Task to carry out
Lines that include the word "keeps" should be copied from the listing that follows.

Data in this exercise
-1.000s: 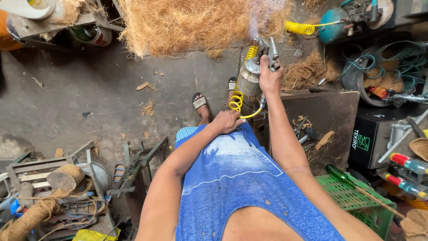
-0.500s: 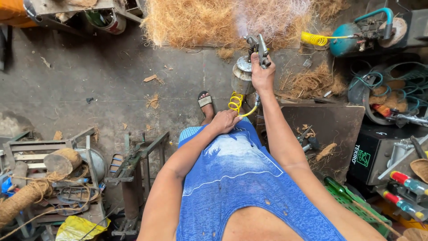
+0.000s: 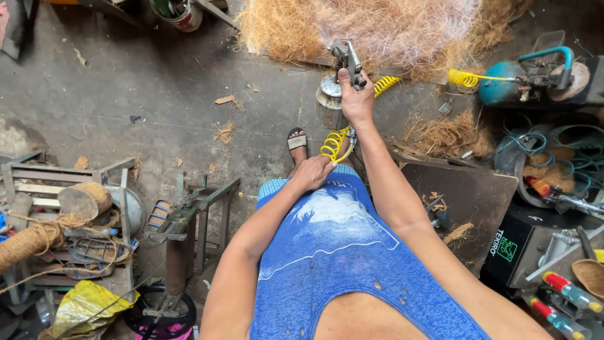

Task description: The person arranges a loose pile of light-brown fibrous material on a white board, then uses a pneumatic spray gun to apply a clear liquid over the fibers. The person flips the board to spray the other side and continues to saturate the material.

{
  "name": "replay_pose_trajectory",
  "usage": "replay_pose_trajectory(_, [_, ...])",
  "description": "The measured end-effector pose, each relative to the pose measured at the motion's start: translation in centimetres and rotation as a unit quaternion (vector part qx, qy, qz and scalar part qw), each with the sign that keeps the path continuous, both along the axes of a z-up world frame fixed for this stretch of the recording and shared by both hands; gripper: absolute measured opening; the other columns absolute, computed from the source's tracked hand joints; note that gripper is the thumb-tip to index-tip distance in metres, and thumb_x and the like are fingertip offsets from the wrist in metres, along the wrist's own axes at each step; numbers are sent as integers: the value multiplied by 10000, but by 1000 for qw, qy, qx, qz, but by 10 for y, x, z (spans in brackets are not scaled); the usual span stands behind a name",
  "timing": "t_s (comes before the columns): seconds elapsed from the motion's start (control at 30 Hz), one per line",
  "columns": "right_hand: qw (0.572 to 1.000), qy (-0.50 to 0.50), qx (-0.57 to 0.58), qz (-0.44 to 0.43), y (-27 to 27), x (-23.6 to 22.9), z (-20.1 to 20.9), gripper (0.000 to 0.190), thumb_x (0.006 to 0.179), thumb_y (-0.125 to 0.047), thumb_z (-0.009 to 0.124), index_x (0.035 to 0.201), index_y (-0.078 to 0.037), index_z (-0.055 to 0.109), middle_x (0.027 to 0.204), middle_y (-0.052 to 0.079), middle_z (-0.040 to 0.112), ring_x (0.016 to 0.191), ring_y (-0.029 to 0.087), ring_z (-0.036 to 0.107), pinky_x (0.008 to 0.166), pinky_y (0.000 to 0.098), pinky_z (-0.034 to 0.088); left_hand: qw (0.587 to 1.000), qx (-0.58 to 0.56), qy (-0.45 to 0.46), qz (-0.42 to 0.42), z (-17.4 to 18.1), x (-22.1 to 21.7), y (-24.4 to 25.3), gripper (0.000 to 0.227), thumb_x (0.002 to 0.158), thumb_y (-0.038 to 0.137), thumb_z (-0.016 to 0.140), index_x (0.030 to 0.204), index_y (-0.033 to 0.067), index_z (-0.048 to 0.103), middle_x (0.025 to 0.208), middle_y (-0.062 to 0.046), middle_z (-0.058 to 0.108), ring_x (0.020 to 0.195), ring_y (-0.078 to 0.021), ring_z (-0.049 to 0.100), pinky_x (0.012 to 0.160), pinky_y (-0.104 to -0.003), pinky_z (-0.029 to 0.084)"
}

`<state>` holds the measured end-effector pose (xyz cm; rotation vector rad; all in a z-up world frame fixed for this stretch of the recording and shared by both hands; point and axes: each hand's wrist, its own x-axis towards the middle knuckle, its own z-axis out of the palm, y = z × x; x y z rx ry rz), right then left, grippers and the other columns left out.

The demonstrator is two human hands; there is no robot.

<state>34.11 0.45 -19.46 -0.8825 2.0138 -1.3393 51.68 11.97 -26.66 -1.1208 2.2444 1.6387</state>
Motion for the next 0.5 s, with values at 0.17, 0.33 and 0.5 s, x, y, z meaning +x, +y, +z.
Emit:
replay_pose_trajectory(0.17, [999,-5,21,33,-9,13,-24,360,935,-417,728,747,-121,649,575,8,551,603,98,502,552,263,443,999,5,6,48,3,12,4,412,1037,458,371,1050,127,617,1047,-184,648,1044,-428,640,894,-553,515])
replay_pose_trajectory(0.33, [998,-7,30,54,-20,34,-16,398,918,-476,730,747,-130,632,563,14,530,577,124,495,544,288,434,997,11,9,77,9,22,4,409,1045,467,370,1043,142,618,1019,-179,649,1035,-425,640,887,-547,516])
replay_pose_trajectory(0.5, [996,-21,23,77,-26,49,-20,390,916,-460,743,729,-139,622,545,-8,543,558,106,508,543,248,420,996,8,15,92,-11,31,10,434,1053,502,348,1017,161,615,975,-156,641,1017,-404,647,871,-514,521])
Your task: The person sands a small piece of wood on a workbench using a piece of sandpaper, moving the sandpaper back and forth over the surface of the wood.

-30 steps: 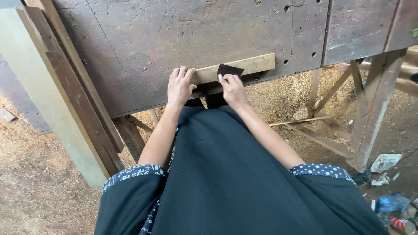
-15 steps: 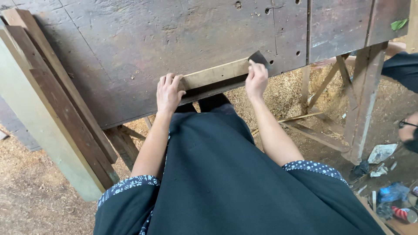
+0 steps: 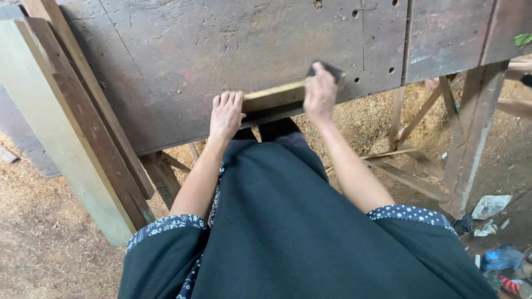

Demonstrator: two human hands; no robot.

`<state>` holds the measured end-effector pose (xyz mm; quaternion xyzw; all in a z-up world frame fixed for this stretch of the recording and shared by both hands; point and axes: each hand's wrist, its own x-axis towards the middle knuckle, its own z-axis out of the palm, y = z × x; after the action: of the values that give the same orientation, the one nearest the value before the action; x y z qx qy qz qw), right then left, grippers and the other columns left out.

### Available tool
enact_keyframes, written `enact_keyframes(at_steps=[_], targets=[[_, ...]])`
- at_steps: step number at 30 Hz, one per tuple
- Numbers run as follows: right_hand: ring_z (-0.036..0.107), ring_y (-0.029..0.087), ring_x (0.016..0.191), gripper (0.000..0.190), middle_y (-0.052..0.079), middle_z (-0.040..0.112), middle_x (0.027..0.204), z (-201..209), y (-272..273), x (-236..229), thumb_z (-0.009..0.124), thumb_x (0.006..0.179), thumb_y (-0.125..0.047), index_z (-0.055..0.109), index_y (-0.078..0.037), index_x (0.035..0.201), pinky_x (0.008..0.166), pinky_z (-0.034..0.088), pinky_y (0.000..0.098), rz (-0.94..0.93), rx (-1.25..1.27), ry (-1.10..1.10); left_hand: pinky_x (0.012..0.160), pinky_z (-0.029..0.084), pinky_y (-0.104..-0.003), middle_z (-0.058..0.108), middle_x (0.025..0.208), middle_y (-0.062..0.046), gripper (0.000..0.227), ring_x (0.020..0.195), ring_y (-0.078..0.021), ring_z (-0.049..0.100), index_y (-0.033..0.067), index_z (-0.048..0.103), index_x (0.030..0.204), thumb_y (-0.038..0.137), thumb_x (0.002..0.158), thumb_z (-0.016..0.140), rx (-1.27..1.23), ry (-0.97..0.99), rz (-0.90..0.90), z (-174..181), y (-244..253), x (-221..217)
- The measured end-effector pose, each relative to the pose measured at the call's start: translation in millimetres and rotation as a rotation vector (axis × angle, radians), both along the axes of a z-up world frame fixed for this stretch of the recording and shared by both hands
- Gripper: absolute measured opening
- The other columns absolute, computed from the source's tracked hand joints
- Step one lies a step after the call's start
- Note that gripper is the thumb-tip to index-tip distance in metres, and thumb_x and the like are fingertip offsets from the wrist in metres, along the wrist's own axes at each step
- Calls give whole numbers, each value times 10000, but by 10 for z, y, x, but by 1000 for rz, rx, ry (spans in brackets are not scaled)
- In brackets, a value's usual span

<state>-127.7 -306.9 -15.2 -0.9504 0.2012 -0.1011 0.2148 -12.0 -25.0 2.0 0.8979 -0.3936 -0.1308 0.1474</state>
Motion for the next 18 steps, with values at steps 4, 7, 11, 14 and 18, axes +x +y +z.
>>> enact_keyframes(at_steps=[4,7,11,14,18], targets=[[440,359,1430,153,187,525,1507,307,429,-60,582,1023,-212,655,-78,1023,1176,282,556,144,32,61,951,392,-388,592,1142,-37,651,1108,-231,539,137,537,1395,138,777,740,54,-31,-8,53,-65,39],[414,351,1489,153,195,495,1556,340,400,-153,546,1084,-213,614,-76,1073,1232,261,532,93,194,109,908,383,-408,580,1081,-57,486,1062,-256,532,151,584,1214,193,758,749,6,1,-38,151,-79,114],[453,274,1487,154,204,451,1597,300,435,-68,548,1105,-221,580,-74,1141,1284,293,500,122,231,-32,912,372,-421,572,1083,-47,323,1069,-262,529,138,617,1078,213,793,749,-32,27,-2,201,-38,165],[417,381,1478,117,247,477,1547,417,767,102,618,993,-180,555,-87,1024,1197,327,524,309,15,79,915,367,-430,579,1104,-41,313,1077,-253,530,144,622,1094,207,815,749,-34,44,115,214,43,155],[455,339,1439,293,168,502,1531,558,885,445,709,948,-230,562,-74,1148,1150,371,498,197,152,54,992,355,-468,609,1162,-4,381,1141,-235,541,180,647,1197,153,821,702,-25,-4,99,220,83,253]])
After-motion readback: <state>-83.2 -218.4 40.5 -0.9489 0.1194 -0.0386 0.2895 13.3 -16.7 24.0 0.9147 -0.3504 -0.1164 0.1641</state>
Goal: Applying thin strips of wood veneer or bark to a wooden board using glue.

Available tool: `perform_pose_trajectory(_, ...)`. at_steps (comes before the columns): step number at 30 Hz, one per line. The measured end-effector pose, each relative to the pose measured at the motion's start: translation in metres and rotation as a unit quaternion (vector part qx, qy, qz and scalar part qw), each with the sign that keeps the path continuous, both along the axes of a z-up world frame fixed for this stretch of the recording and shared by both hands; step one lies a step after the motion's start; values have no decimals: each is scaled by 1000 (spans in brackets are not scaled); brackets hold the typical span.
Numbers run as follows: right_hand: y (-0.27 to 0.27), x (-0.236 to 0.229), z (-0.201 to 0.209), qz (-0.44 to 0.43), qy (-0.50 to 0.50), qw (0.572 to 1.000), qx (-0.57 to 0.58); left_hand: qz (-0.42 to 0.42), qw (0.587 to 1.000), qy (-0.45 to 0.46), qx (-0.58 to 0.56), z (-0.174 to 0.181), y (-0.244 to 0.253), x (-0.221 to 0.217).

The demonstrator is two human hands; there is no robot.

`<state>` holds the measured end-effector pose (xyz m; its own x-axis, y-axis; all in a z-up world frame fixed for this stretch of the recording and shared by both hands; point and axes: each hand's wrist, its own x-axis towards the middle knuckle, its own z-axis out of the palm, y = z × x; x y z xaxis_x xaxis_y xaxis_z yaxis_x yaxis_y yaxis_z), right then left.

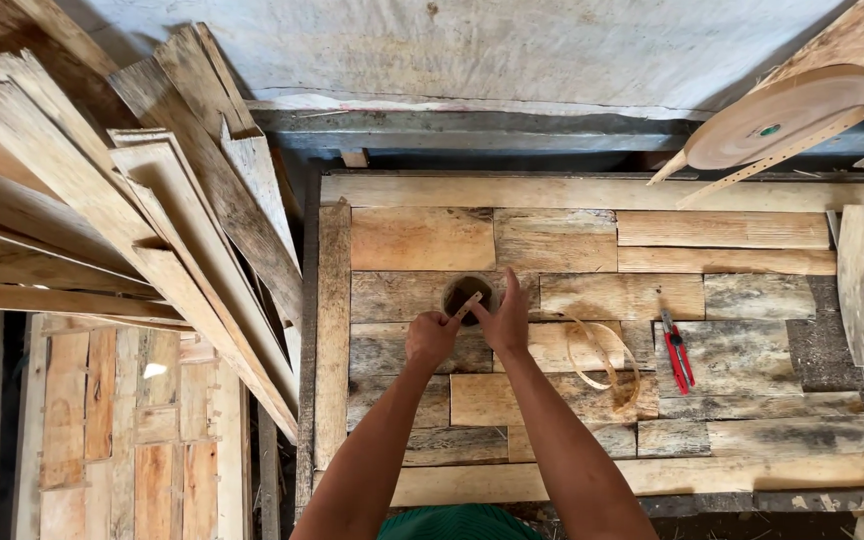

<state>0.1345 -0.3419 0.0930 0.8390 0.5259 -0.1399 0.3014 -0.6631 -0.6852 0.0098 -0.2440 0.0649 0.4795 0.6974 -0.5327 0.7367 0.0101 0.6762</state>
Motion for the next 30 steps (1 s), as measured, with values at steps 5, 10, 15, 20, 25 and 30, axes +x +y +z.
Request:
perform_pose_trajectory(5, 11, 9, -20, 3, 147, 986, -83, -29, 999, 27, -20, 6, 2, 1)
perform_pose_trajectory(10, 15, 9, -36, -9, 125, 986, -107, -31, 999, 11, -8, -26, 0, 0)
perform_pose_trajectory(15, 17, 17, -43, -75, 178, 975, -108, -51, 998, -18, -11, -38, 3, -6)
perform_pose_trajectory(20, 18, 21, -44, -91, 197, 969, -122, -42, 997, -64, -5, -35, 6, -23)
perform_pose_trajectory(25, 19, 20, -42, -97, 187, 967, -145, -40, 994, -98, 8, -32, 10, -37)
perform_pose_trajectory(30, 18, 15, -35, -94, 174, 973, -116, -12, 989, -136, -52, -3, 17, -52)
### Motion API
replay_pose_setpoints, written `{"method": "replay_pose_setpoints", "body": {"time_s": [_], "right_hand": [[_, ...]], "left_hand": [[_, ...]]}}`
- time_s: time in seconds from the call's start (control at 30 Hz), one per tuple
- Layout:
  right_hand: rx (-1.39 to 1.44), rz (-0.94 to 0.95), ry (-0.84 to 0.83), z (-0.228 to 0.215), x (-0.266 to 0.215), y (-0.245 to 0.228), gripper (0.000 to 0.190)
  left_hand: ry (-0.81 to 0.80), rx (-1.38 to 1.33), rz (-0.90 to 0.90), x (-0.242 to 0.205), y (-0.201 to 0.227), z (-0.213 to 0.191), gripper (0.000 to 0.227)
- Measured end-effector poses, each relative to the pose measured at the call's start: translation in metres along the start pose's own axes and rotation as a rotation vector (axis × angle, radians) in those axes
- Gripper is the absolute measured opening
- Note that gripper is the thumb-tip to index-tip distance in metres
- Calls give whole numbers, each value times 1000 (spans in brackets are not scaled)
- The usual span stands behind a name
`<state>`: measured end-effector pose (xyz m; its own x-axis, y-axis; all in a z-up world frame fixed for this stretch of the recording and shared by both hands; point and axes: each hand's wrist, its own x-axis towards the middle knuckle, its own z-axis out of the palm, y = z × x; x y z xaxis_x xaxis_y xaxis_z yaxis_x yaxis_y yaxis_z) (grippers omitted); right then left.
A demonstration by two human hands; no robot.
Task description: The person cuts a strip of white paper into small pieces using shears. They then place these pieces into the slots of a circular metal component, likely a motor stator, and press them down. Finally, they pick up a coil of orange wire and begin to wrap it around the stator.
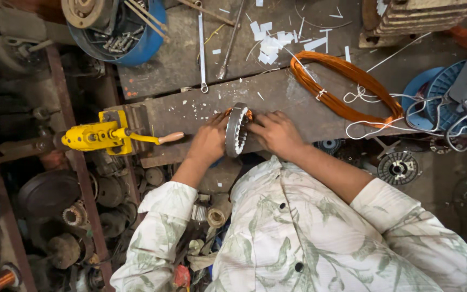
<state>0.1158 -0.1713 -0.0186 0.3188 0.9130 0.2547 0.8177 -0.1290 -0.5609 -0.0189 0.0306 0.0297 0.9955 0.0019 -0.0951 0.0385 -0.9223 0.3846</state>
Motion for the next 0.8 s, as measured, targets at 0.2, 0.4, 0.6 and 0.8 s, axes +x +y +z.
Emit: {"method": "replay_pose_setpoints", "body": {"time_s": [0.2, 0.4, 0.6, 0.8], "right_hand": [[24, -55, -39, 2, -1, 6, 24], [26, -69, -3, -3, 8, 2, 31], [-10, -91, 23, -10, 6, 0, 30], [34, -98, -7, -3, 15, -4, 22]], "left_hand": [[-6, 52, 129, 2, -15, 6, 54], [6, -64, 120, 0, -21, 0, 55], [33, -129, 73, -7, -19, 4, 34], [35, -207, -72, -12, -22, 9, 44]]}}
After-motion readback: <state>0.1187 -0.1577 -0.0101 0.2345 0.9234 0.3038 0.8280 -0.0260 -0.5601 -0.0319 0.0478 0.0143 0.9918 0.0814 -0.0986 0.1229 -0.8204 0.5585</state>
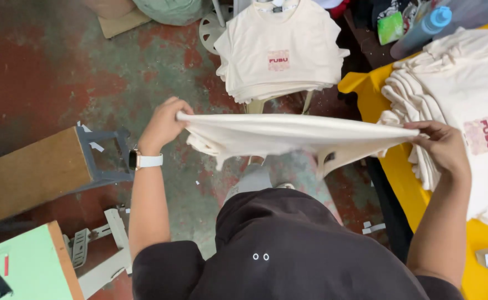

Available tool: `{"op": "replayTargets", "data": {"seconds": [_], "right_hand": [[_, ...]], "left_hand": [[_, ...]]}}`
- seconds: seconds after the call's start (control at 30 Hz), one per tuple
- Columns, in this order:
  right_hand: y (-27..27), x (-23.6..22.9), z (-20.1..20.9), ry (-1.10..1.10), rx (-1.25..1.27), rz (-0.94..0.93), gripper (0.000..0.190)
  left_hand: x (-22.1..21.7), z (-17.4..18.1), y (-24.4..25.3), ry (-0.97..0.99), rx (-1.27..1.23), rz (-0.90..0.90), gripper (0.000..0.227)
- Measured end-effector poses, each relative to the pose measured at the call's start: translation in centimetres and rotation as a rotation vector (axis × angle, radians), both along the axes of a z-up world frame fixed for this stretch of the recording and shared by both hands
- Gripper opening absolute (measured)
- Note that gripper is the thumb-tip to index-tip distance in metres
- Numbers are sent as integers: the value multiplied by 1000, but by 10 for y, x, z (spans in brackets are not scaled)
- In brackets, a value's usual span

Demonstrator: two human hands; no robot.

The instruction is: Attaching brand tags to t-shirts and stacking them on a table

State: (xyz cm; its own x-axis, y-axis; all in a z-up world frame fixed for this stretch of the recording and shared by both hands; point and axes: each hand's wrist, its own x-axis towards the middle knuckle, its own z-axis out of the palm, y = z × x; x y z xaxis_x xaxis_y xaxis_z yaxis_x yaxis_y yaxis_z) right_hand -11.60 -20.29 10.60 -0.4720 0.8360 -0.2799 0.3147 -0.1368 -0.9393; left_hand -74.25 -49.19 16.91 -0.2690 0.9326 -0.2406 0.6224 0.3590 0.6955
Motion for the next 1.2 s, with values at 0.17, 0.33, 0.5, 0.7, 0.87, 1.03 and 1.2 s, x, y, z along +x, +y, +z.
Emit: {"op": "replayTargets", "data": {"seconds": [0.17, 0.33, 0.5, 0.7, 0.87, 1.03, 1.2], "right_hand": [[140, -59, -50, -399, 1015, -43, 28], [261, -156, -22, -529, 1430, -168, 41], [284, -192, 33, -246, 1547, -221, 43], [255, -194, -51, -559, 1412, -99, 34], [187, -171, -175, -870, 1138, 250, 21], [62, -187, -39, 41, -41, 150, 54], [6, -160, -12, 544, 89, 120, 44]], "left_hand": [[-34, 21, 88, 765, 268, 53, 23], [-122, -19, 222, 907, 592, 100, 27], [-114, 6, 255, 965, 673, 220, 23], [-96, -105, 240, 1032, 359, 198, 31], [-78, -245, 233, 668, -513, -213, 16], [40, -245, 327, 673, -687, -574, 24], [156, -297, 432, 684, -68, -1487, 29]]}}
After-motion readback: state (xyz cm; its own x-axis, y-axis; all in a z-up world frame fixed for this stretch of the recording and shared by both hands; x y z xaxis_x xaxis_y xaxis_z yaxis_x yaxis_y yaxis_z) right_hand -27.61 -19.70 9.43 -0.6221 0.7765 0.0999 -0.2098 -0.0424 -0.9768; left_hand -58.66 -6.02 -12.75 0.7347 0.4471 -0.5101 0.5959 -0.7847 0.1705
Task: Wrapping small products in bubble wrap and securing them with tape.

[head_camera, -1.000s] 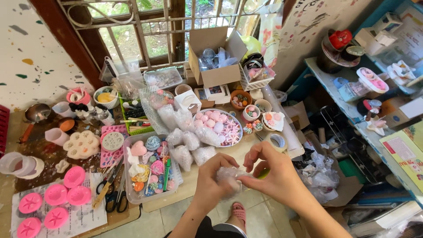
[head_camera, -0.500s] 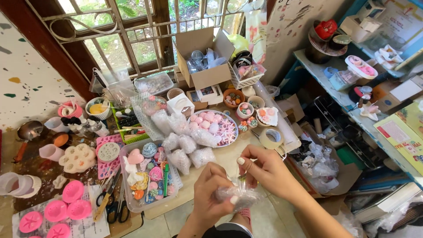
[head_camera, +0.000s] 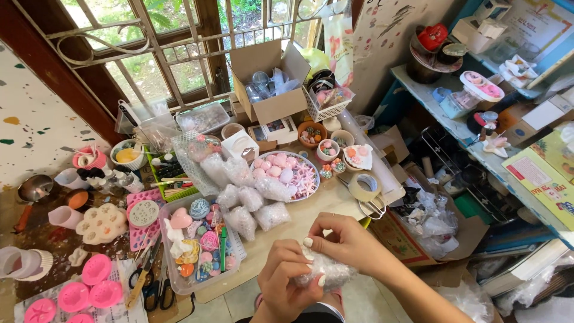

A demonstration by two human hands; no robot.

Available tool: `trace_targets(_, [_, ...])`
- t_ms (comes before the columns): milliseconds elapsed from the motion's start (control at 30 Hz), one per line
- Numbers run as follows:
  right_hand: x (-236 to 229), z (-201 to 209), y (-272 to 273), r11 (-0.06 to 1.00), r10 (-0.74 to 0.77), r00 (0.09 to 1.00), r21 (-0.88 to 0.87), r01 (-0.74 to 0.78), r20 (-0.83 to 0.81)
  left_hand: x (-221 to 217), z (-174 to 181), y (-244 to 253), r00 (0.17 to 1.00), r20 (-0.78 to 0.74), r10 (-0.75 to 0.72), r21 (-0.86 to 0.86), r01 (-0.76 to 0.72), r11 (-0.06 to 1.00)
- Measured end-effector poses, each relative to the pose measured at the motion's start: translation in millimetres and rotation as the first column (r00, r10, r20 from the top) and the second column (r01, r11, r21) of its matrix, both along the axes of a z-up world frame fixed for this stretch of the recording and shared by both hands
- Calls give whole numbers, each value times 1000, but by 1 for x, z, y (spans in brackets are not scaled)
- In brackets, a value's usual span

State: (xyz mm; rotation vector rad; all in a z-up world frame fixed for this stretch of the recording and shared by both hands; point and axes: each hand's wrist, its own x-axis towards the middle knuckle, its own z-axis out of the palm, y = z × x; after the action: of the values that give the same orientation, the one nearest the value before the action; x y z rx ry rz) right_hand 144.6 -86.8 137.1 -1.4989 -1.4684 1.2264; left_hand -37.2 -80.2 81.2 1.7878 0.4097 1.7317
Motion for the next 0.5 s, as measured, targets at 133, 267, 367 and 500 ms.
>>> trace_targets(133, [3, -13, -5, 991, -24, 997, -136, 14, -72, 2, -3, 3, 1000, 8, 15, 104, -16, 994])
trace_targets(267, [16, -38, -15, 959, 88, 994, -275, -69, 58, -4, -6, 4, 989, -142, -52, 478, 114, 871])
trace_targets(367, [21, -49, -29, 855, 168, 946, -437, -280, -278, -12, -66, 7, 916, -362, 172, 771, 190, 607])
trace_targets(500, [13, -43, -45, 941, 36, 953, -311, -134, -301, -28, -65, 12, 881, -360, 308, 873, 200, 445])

Response below
  "description": "The measured end-effector pose, each relative to the pose measured at the motion's start: translation in centimetres and rotation as a unit quaternion (vector part qx, qy, qz and scalar part qw), each with the sign that keeps the path continuous, both along the axes of a z-up world frame fixed for this stretch of the recording and shared by both hands; gripper: absolute measured opening; the other columns absolute, computed from the source's tracked hand joints; note that gripper is the thumb-tip to index-tip distance in metres, and thumb_x and the like are fingertip offsets from the wrist in metres, along the wrist's own axes at each step; numbers are sent as integers: the value multiplied by 10000, but by 1000 for qw, qy, qx, qz, but by 10 for y, x, z (spans in brackets are not scaled); the usual span stands behind a name",
Available tool: `perform_pose_trajectory(_, ...)`. at_steps (comes before the columns): step number at 30 Hz, one per line. The measured end-effector pose, each relative to the pose measured at the motion's start: translation in metres and rotation as a unit quaternion (vector part qx, qy, qz and scalar part qw), each with the sign that keeps the path continuous, both along the axes of a z-up world frame fixed for this stretch of the recording and shared by both hands; step one lies a step after the motion's start; values have no decimals: each is scaled by 1000 (spans in brackets are not scaled); brackets hold the typical span.

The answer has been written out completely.